Unfortunately NsightVSE’s trace support ends with the Pascal family of GPUs. We are steering people to Nsight Systems ([url]https://developer.nvidia.com/nsight-systems[/url]) or Visual Profiler / NvProf ([url]https://developer.nvidia.com/nvidia-visual-profiler[/url]).

Thank you for your response.

Is it going to change any time in the future?

I tried to use Nsight Systems and Visual Profiler and found them significantly less mature compared to NsightVSE:

  • it is more convenient to use an integrated tool rather than launching an external application
  • it took NsightVSE less time to collect trace compared to the other two tools
  • both Visual Profiler and Nsight Systems seem to be somewhat more fragile (in particular Nsight Systems stopped working after I killed the app being profiled and required a system reboot, while Visual Profiler has hung with one of the test apps I tried which required setting execution timeout in order to collect at least a partial timeline)
  • NsightVSE colored kernel calls on the timeline in such a way that it was easier to spot different parts of the algorithms. I am not sure what the exact coloring algorithm was, but it was working beautifully. On the contrary Nsight Systems does not color kernel calls at all, while Visual Profiler seems to pick colors randomly which does not help much.
  • Visual Profiler does not zoom to point on ctrl+wheel. In addition it takes a long time to zoom into an area (zoom percentage is increased in very small steps). This makes timeline navigation very difficult.
  • Neither of the two tools offers occupancy calculators in the same convenient way NsightVSE does
  • Nsight Systems shows very little information about each kernel execution (no register usage, no shared mem usage, no occupancy etc.)
  • Neither of the two tools offers analysis results grouped by kernel in the same way NsightVSE does

This list could go on and on. Is there a hope that tracing for Turing GPUs will ever be implemented in NsightVSE or it’s a permanent decision that won’t be changed?

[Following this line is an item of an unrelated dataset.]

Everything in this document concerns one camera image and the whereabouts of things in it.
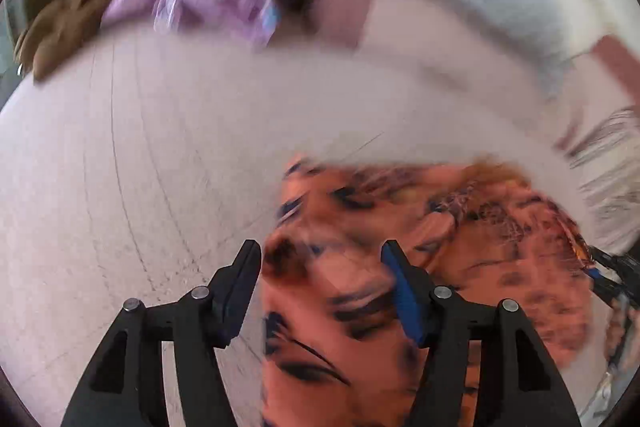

The bad news is that there is no plan to add Turing support for Nsight Visual Studio’s legacy trace.
The good news is that there IS a plan to instead focus on improving our next-gen analysis and trace capabilities for use in all products, so you should see improvements in Nsight Systems each release.

Thank you for this feedback and feature requests. We will definately use your input in our planning.

Thank you! Looking forward to the new versions of Nsight Systems.

It appears that support for Turing was added to the Visual Studio plugin. However, I am still being able to see only Context 0. Why?